EUREKA, Mont.--My friend Jim Hurst auctioned his sawmill in August.
Jim's decision to pack it in after 25 years of beating his head on the wall made big news here in northwest Montana but, alas, not a peep from this newspaper or the New York Times. That's too bad, because the loss of our family-owned mills also signals the loss of technologies and skills vital to our efforts to protect the West's great national forests from the ravages of increasingly fearsome wildfires.
I was in Jim's office a few days before the auction. He told me he was at peace with his decision, but Jim has a good game face, so I suspect the decision to terminate his remaining 70 employees tore his guts out. They were like family to him.
Environmentalists have had great success in halting lumber operations on federal land, and it's not always for the purpose of saving our forests. Some environmentalists actually say that forest fires are better for the forest than selective cutting of trees. Hard to imagine it benefits the forest when there isn't one anymore. But perhaps the tide is turning against that kind of thinking.
You would think environmentalists who campaigned against harvesting in the West's national forests for 30-some years would be dancing in the streets. And, in fact, some of them are. But many aren't. Railing against giant faceless corporations is easy, but facing the news cameras after small family-owned mills fold has turned out to be very difficult. Everyone loves the underdog, and across much of the West there is a gnawing sense that environmentalists have hurt a lot of underdogs in their lust for power.
Environmentalists also face a problem they never anticipated.
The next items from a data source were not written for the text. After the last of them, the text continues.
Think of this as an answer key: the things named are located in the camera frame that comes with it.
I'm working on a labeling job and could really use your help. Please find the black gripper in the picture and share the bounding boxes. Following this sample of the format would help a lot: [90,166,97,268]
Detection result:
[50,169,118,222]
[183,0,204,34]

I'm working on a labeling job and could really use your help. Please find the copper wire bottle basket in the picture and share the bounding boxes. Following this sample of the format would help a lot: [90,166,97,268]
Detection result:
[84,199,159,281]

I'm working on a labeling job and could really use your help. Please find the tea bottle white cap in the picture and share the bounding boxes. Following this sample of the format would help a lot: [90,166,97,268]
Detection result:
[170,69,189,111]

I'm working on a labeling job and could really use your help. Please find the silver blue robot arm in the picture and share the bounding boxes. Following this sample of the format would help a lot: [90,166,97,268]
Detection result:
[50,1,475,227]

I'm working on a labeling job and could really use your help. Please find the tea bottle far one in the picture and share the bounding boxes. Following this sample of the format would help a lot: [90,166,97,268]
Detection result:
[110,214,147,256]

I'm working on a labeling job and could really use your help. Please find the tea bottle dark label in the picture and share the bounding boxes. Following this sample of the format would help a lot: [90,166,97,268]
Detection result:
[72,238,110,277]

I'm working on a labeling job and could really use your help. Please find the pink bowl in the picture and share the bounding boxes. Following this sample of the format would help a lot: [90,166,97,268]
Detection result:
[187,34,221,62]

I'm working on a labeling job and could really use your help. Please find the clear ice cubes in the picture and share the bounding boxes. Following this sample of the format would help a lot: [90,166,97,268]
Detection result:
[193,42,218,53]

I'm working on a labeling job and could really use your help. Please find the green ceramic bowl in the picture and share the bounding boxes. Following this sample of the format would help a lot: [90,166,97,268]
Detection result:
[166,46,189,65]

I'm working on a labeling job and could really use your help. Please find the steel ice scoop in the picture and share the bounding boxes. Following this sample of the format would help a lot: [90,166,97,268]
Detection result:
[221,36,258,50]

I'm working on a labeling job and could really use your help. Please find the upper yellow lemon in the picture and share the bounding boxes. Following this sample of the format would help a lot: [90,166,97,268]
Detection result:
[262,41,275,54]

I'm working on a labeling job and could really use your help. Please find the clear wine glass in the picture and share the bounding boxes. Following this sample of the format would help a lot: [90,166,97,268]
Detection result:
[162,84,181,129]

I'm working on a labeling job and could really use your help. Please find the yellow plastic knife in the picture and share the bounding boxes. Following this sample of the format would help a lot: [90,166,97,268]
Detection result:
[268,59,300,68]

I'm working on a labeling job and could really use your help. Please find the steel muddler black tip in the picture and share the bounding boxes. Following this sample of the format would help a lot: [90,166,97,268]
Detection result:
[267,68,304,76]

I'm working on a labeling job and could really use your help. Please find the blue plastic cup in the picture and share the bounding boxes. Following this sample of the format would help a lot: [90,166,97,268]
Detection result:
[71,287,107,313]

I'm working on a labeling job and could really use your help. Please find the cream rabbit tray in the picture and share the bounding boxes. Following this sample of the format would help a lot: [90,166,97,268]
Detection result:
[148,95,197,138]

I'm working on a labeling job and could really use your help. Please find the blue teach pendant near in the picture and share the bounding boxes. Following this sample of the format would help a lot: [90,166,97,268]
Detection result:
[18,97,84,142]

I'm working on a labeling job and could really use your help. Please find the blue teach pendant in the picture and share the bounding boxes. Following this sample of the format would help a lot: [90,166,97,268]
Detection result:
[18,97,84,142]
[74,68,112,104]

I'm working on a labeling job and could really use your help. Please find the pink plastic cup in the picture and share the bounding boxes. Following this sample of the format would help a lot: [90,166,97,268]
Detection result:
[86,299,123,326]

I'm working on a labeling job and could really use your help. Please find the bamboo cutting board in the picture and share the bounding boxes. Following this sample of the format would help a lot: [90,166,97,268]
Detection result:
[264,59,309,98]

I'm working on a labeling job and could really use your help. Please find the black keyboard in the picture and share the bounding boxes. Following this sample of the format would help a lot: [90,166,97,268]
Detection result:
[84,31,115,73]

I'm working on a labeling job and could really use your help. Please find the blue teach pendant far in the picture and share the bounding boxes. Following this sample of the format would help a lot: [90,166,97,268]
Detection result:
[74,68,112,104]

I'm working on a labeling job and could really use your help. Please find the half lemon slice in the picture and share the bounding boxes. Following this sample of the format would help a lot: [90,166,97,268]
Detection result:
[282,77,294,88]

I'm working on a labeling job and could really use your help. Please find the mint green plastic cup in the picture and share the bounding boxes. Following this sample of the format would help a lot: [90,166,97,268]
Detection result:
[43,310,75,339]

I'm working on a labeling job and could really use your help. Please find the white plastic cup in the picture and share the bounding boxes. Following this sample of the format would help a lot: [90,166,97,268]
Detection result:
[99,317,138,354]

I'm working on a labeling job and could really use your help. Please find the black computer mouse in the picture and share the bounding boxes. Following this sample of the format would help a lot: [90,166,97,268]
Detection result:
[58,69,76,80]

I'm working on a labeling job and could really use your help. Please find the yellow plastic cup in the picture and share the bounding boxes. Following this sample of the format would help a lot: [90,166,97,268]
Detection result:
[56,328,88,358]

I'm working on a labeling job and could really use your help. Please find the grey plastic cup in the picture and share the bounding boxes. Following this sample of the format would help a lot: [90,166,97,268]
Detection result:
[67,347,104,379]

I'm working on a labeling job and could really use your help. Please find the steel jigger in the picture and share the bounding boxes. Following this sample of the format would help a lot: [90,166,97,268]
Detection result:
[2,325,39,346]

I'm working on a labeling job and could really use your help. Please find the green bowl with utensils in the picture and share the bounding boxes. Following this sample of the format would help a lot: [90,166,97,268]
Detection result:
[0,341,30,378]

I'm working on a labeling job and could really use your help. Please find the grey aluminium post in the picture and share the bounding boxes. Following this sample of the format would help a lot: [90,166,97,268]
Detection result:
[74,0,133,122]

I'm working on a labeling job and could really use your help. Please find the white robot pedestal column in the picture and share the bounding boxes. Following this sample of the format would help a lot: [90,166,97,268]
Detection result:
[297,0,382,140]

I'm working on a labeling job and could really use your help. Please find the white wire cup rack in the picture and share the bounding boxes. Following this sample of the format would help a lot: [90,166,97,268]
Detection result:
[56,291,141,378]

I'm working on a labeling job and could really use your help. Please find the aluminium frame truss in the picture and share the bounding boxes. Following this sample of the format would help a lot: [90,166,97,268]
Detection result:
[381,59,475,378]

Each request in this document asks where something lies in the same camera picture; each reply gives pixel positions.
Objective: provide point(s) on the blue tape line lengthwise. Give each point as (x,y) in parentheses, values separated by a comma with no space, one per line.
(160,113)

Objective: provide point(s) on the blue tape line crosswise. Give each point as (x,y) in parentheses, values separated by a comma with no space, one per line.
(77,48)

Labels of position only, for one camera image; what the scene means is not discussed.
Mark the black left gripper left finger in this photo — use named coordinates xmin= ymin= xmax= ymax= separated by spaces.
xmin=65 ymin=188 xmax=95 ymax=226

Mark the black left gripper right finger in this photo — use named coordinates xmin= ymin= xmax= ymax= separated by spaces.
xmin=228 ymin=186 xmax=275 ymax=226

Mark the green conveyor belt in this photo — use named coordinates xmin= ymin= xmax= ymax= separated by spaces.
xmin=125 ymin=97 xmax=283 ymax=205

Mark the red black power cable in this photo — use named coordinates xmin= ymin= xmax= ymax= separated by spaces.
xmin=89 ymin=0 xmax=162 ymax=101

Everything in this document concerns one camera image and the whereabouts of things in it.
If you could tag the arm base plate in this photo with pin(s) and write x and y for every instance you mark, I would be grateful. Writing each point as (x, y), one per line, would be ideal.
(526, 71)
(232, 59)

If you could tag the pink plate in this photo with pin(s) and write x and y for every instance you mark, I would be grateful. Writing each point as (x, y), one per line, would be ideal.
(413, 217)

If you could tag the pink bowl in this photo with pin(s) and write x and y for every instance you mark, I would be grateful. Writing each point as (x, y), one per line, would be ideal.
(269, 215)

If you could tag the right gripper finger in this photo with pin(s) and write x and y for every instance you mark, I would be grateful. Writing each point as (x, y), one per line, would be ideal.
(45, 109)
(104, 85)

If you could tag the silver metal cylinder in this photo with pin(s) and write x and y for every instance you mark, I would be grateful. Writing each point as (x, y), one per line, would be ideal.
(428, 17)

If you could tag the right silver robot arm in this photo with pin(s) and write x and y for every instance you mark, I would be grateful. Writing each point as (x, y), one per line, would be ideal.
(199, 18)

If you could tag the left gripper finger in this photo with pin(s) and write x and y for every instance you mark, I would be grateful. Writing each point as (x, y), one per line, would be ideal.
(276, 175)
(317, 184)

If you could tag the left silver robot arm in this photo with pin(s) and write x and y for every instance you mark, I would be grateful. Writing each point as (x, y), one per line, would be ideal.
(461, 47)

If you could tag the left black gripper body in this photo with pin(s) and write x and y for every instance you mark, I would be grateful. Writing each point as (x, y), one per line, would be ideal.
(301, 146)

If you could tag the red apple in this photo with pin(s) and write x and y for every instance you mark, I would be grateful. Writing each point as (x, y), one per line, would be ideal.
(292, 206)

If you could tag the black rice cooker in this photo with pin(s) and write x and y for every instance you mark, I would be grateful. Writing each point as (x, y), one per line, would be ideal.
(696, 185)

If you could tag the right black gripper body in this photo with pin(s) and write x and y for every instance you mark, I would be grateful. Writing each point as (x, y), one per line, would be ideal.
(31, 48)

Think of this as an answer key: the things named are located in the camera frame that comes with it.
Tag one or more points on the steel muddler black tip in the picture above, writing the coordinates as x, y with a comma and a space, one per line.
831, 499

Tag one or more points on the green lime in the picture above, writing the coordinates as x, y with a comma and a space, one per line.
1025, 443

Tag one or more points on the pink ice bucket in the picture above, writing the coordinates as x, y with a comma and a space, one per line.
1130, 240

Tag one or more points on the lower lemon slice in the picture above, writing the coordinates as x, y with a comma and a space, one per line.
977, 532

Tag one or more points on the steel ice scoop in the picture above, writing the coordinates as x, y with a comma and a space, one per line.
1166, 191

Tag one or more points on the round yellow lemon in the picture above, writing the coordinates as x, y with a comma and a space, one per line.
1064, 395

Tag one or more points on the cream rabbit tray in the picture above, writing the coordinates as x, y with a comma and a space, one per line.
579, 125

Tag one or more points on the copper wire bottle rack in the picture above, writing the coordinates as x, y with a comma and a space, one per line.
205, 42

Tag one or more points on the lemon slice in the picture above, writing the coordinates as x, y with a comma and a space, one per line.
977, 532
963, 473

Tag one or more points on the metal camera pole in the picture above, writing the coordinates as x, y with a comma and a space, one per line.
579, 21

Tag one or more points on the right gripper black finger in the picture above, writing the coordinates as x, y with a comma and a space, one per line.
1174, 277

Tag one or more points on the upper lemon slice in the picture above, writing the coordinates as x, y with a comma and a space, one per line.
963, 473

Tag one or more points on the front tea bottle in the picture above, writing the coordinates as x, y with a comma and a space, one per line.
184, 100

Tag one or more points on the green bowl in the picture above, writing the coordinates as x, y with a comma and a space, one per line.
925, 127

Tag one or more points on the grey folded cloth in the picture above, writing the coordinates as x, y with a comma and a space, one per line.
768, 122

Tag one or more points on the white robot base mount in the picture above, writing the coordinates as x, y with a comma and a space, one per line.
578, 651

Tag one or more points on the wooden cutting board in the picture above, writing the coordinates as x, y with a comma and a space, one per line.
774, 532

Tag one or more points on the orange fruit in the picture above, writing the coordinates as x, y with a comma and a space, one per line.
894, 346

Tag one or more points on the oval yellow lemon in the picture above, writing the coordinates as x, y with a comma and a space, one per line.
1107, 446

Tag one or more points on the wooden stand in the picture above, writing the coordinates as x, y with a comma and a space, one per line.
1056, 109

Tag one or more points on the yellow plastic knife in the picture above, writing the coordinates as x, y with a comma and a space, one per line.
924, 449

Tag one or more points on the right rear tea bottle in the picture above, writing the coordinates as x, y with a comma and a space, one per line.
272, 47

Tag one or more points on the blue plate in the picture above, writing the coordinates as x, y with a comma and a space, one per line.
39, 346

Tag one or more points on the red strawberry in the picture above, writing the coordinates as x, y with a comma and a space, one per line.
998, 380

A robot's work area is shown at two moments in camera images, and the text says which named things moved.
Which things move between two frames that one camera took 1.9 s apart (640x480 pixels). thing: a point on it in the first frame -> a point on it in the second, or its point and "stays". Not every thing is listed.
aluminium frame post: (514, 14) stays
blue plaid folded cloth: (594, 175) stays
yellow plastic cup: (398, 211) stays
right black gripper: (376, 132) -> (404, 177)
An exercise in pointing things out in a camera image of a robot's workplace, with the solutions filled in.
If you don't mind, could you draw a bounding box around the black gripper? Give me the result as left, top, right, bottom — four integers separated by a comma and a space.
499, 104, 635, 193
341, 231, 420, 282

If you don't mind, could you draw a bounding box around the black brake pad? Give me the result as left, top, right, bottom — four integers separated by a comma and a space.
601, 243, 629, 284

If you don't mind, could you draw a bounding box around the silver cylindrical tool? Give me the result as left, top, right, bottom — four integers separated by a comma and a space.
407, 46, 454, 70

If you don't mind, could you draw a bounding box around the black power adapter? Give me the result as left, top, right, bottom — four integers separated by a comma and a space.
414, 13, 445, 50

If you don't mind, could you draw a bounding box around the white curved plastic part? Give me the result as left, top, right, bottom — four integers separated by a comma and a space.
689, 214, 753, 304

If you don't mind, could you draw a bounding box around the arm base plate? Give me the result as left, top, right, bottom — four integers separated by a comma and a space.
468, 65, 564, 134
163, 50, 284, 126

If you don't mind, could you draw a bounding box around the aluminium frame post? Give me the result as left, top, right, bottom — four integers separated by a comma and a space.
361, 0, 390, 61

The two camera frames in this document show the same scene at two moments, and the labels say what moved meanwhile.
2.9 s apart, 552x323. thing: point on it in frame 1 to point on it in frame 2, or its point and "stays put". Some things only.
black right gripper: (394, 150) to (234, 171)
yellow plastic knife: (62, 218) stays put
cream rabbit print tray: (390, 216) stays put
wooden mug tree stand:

Recent polling reveals some 80% percent of Americans approve of the kind of methodical thinning that would have produced small diameter logs in perpetuity for Jim's sawmill. We Americans seem to like thinning in overly dense forests because the end result is visually pleasing, and because it helps reduce the risk of horrific wildfire--a bonus for wildlife and millions of year-round recreation enthusiasts who worship clean air and water.
A few more "victories" like this one and maybe public opinion will force the radical environmentalists to back off. Or maybe I'm being foolishly optimistic.